Work required —
Return exactly the lines of the records below, starting at the line that contains "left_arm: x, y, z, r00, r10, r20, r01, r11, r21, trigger" and ending at the line that contains "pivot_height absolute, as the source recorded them", with both of those lines kept.

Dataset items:

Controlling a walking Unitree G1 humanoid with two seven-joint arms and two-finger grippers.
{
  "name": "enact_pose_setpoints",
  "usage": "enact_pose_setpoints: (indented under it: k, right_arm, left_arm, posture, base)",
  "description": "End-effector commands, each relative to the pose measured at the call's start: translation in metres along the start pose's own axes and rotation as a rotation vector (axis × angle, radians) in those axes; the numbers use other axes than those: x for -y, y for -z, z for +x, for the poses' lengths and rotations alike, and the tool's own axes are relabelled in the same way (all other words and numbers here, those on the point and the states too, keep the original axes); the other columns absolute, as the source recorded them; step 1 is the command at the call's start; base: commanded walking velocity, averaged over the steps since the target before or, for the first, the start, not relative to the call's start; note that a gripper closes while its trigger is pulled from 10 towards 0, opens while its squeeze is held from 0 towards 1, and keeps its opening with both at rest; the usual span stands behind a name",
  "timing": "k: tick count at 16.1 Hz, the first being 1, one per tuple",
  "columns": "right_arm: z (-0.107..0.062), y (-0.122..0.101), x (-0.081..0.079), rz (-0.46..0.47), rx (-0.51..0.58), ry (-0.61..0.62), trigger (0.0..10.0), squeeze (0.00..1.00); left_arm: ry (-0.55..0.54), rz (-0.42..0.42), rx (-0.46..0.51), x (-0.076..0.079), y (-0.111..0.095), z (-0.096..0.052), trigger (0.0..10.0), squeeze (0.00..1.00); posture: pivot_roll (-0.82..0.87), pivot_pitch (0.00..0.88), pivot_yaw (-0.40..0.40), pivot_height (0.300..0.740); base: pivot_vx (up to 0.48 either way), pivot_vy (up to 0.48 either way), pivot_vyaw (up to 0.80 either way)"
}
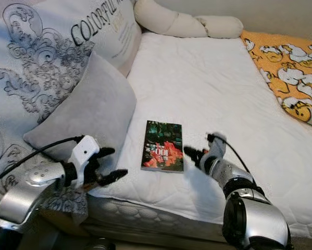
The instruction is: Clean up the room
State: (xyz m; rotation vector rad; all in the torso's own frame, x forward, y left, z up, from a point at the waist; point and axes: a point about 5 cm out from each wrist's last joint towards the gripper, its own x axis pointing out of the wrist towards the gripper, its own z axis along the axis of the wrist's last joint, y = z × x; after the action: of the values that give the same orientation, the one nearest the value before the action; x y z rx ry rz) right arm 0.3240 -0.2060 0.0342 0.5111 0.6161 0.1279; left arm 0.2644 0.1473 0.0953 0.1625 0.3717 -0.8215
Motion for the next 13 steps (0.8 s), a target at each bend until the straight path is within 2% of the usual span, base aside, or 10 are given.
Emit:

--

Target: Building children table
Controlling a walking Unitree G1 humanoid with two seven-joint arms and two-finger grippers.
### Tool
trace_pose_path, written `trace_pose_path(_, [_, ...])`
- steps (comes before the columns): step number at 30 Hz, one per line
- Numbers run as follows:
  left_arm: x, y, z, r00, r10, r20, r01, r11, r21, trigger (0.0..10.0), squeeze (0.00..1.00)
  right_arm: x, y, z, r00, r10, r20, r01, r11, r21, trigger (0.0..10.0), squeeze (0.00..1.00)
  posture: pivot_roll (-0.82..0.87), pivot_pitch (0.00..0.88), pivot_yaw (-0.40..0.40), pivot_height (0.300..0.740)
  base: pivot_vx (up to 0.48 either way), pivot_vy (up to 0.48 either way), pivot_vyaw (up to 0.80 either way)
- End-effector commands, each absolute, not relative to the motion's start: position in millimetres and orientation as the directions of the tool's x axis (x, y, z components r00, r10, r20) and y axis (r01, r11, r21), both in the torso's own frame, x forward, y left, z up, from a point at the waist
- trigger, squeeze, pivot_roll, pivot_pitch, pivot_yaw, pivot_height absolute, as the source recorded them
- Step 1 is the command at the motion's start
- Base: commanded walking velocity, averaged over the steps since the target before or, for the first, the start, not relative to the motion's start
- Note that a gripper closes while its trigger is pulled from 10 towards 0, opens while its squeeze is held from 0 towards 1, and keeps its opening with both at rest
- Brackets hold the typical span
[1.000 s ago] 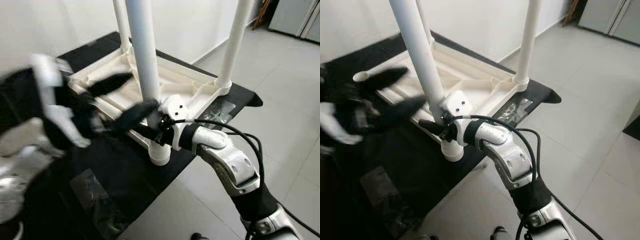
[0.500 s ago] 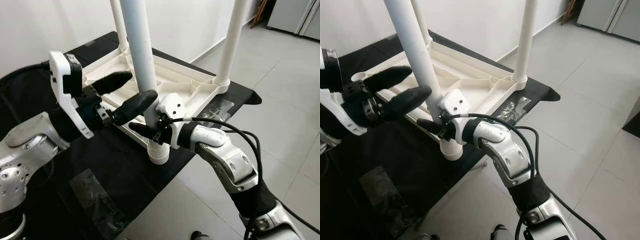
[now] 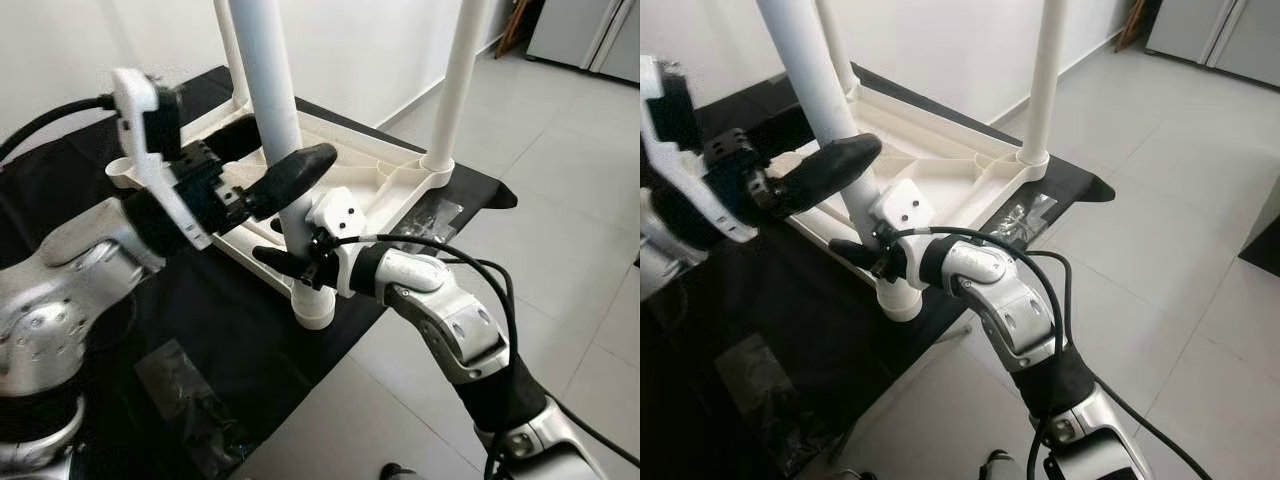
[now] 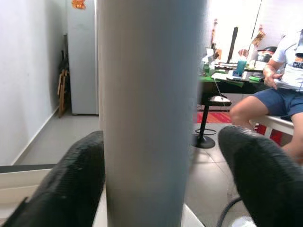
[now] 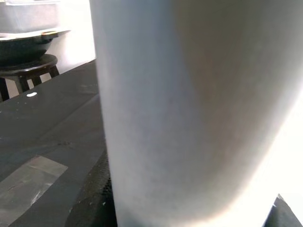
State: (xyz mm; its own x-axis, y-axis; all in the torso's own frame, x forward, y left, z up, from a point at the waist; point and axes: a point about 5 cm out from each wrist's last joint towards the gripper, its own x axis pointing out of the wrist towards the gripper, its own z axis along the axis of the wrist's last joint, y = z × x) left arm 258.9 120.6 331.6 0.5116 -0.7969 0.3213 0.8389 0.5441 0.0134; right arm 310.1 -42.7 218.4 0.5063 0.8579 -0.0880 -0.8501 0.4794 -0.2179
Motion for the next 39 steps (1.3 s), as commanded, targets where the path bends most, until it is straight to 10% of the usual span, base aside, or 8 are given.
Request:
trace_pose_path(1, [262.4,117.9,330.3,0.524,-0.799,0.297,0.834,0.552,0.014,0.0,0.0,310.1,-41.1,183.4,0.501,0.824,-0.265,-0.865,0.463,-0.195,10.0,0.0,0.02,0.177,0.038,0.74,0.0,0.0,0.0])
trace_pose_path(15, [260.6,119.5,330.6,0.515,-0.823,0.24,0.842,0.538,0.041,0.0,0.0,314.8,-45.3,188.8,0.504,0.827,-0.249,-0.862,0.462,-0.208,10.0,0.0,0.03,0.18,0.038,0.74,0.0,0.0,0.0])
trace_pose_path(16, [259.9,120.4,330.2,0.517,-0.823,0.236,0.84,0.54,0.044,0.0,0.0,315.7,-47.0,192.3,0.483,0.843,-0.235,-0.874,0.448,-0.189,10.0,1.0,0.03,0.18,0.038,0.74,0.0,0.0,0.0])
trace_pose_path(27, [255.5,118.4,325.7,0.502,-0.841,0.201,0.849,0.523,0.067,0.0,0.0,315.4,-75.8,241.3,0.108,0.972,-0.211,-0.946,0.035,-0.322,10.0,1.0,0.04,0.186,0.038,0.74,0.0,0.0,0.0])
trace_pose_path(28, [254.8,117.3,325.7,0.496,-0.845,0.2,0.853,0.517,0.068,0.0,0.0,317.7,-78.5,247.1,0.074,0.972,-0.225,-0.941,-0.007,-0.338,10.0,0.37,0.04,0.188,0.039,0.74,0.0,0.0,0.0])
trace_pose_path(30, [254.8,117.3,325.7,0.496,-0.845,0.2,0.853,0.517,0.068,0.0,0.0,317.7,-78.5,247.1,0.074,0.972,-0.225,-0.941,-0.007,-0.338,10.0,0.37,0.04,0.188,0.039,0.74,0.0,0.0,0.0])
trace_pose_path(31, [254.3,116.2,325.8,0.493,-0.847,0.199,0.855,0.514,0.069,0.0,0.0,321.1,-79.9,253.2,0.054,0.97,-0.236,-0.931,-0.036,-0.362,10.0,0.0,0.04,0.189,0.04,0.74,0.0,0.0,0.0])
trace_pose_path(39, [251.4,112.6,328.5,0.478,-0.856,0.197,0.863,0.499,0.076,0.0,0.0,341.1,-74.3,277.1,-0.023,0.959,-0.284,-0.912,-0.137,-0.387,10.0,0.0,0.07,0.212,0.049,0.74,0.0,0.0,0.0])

Written answer —
  left_arm: x, y, z, r00, r10, r20, r01, r11, r21, trigger (0.0..10.0), squeeze (0.00..1.00)
  right_arm: x, y, z, r00, r10, r20, r01, r11, r21, trigger (0.0..10.0), squeeze (0.00..1.00)
  posture: pivot_roll (-0.82..0.87), pivot_pitch (0.00..0.88), pivot_yaw (-0.40..0.40), pivot_height (0.300..0.740)
  base: pivot_vx (up to 0.48 either way), pivot_vy (up to 0.48 either way), pivot_vyaw (up to 0.80 either way)
- End-effector commands, each absolute, not relative to the motion's start: position in millimetres and orientation as the directions of the tool's x axis (x, y, z components r00, r10, r20) and y axis (r01, r11, r21), both in the torso's own frame, x forward, y left, z up, from a point at the waist
- trigger, squeeze, pivot_roll, pivot_pitch, pivot_yaw, pivot_height absolute, as the source recorded them

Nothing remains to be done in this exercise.